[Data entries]

━━━━━━

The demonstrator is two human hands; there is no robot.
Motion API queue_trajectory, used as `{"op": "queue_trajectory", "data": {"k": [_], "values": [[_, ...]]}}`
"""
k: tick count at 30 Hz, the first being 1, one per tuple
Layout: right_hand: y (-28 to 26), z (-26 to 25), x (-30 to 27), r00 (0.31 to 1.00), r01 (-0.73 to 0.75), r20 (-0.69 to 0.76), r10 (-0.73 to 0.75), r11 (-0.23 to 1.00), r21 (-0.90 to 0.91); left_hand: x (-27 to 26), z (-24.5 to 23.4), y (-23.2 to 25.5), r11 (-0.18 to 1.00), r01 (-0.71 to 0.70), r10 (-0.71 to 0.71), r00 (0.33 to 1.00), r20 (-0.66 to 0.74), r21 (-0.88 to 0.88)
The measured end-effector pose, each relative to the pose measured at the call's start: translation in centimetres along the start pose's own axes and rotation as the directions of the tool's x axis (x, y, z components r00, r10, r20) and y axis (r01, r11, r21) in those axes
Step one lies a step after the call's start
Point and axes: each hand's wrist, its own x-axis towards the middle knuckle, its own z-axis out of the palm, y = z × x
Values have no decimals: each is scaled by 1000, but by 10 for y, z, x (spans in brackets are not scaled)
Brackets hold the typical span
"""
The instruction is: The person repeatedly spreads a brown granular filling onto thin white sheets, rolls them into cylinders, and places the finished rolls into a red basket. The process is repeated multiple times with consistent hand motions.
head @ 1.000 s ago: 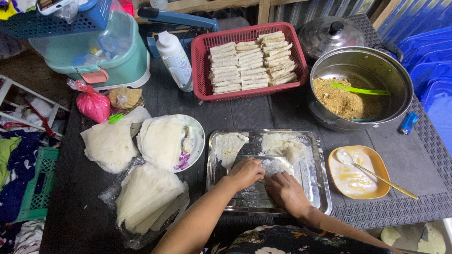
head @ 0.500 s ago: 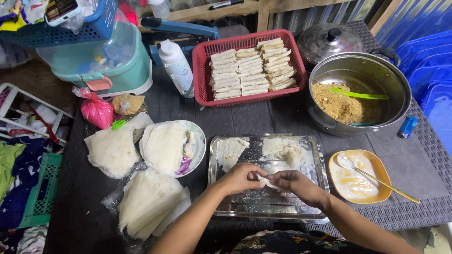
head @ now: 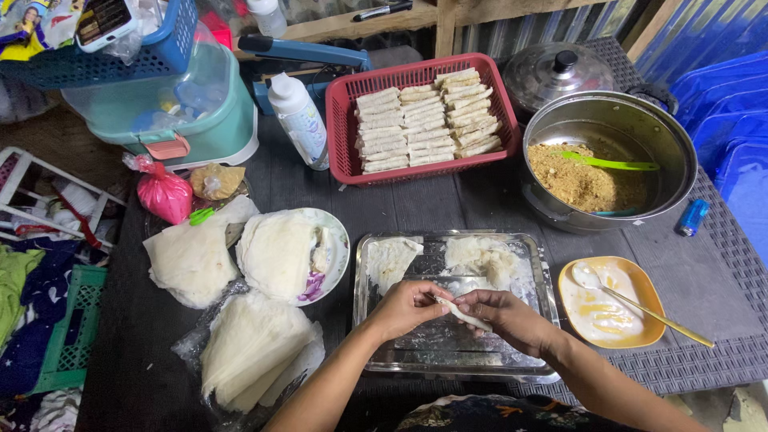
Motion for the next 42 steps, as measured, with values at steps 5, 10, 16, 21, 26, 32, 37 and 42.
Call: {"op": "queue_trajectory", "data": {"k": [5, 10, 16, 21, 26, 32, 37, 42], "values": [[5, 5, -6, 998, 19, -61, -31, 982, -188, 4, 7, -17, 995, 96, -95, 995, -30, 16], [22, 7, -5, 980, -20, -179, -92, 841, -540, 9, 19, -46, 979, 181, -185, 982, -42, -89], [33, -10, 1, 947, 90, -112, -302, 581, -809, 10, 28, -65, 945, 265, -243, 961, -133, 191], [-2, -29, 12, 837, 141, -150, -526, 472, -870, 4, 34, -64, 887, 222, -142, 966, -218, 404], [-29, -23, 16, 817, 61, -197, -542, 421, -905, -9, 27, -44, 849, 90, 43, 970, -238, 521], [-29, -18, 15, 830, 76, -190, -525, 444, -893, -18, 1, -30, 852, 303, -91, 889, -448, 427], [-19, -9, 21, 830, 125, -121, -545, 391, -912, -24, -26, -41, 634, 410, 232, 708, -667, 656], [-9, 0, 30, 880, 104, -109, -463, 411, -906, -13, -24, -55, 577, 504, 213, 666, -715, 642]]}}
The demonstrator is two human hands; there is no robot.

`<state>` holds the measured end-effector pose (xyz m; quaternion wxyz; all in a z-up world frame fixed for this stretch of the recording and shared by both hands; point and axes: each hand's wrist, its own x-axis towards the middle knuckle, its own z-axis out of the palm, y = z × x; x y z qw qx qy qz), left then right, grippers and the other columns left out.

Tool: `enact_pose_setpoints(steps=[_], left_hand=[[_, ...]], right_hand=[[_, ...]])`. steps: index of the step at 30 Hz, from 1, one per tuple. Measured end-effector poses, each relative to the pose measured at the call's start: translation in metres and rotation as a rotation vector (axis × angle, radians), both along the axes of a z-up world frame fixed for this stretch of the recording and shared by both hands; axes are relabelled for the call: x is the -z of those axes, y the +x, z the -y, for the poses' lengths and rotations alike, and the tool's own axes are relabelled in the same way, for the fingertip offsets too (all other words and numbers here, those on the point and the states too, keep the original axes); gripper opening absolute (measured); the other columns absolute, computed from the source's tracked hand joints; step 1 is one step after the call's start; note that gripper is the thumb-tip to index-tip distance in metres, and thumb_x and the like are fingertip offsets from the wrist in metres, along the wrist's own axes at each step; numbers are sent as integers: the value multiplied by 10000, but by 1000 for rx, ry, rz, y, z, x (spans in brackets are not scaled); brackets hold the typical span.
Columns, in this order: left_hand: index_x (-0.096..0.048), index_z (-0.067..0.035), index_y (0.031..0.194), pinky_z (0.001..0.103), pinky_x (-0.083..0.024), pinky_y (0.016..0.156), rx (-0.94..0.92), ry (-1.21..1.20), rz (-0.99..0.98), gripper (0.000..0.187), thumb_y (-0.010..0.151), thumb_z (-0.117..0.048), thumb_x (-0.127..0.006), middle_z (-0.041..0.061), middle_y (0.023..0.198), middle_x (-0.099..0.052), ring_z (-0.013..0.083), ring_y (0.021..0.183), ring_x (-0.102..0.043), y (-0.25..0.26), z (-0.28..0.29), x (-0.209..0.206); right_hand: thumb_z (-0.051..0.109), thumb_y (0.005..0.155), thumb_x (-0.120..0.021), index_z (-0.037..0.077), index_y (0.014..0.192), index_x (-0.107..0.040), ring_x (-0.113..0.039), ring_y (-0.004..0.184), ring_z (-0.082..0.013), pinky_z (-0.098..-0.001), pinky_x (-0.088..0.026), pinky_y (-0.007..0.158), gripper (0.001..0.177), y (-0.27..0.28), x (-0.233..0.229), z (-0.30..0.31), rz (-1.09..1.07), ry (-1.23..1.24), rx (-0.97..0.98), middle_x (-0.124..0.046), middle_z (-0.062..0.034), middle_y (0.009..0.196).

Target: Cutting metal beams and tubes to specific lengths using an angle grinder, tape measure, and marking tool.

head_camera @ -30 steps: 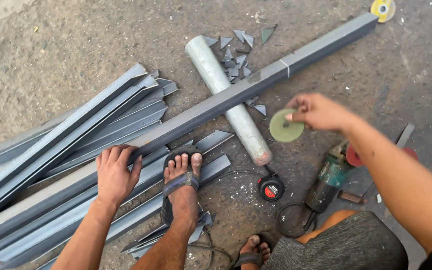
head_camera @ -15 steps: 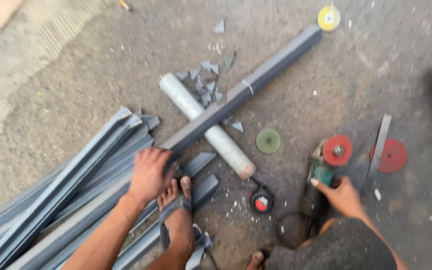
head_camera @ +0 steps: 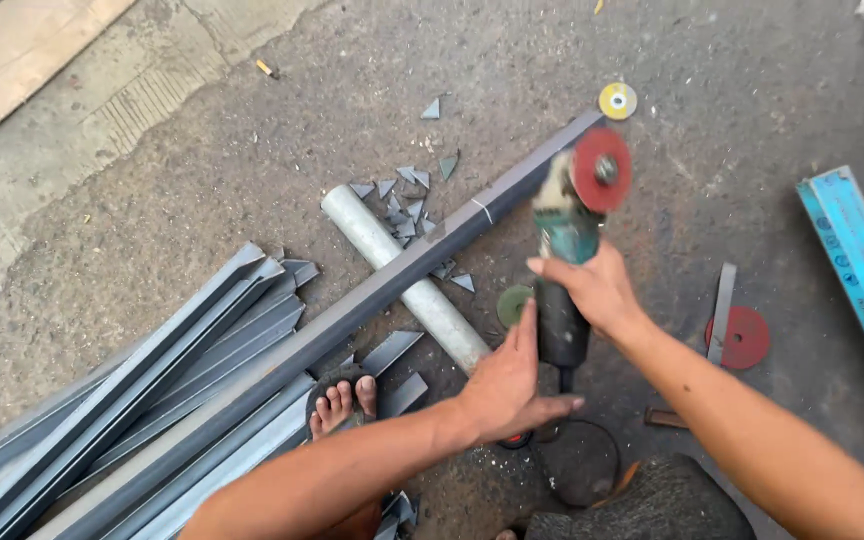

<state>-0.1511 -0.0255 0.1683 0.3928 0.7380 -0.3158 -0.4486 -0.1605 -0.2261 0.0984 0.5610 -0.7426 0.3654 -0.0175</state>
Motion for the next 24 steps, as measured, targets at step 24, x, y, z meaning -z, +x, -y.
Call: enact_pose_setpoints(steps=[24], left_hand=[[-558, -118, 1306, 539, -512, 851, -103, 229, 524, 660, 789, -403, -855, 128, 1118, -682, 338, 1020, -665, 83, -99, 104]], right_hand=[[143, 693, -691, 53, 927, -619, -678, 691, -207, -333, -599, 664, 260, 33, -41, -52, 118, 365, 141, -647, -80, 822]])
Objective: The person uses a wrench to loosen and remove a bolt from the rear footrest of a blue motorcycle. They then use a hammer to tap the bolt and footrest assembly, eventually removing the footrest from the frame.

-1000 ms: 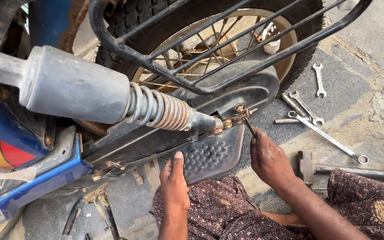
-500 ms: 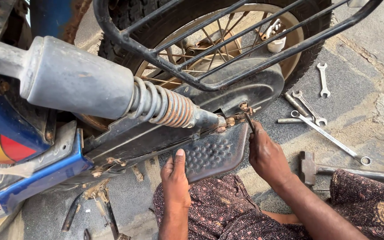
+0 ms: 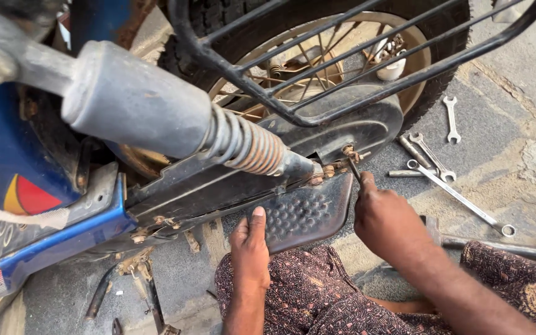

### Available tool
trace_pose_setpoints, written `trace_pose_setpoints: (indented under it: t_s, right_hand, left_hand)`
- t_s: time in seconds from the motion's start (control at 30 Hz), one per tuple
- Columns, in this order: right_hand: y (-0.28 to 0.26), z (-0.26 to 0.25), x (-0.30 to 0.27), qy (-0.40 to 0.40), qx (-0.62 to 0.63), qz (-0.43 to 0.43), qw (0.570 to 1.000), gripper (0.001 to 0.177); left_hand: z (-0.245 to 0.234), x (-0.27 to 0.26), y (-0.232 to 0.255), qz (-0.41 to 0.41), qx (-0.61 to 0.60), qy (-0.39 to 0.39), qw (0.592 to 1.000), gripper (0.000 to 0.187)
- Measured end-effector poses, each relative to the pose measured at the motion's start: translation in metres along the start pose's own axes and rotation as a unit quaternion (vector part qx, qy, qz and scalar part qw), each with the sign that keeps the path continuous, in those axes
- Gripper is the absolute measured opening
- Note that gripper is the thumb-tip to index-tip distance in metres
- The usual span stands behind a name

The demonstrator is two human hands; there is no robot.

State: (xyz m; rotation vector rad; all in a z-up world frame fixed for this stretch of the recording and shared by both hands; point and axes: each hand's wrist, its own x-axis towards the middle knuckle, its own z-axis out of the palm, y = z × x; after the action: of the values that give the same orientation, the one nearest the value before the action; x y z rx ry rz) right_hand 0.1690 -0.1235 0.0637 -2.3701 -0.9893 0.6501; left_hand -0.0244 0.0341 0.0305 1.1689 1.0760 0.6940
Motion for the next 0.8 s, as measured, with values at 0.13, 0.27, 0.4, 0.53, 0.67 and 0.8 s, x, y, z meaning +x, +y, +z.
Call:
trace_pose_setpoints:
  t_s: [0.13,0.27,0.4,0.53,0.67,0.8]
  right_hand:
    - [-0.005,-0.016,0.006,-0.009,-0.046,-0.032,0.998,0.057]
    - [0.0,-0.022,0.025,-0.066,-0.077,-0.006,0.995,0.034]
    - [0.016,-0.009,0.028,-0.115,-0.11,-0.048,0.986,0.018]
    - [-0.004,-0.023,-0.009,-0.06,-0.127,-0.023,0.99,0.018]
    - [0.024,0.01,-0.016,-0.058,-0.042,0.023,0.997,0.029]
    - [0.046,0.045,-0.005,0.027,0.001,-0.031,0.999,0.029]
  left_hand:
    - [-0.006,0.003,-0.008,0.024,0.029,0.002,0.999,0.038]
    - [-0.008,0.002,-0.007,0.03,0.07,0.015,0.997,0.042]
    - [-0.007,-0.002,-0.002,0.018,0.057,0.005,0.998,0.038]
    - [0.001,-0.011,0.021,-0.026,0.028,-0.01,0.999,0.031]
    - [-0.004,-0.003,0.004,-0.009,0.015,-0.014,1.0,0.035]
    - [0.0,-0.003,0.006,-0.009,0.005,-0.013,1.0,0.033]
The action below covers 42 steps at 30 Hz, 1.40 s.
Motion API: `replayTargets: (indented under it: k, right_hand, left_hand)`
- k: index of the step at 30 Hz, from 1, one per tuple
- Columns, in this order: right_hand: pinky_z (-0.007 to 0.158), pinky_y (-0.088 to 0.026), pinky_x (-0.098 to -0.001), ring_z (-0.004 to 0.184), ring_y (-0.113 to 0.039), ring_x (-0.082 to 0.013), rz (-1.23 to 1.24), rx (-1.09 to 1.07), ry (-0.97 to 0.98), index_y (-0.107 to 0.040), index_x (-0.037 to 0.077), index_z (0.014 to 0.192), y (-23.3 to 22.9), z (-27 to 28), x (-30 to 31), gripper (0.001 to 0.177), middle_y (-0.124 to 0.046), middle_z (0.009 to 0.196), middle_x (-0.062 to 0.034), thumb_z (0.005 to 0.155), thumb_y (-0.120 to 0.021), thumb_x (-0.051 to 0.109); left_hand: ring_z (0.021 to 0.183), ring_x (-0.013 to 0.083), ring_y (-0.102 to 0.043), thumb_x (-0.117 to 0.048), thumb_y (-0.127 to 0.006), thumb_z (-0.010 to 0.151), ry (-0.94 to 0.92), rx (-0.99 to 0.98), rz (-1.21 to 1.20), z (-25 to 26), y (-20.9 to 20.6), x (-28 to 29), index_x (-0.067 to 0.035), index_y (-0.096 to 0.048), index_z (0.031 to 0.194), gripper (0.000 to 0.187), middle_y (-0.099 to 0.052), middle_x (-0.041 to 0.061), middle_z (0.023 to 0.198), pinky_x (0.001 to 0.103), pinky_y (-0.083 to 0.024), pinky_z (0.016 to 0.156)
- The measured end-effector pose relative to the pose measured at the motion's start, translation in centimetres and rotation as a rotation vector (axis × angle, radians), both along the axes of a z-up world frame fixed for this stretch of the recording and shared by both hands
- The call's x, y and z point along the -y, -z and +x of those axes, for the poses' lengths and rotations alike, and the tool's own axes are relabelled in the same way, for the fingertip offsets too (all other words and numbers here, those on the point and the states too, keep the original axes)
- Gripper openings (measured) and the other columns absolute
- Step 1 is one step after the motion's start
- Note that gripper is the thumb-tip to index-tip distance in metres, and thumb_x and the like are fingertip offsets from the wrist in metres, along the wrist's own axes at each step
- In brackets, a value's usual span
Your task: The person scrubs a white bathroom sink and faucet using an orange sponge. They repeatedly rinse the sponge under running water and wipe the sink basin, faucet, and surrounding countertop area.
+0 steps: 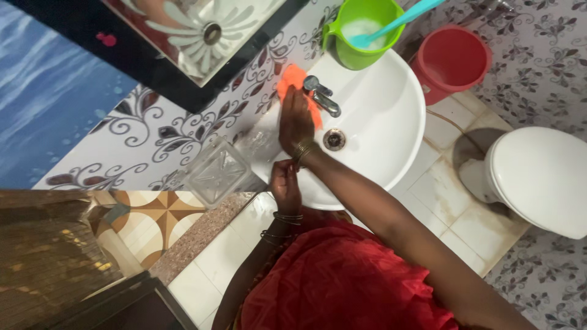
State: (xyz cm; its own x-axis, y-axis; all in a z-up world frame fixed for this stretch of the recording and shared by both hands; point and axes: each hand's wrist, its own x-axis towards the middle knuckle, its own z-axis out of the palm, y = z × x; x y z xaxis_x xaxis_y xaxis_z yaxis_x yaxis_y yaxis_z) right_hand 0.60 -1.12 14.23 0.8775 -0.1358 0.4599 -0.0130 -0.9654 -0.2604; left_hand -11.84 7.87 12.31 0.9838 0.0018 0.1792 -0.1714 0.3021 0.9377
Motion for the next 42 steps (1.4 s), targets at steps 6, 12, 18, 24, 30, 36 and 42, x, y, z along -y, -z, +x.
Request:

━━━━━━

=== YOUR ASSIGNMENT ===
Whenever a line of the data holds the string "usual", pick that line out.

=== YOUR SOLUTION ===
- The usual span stands behind a name
- In brackets, a value's usual span

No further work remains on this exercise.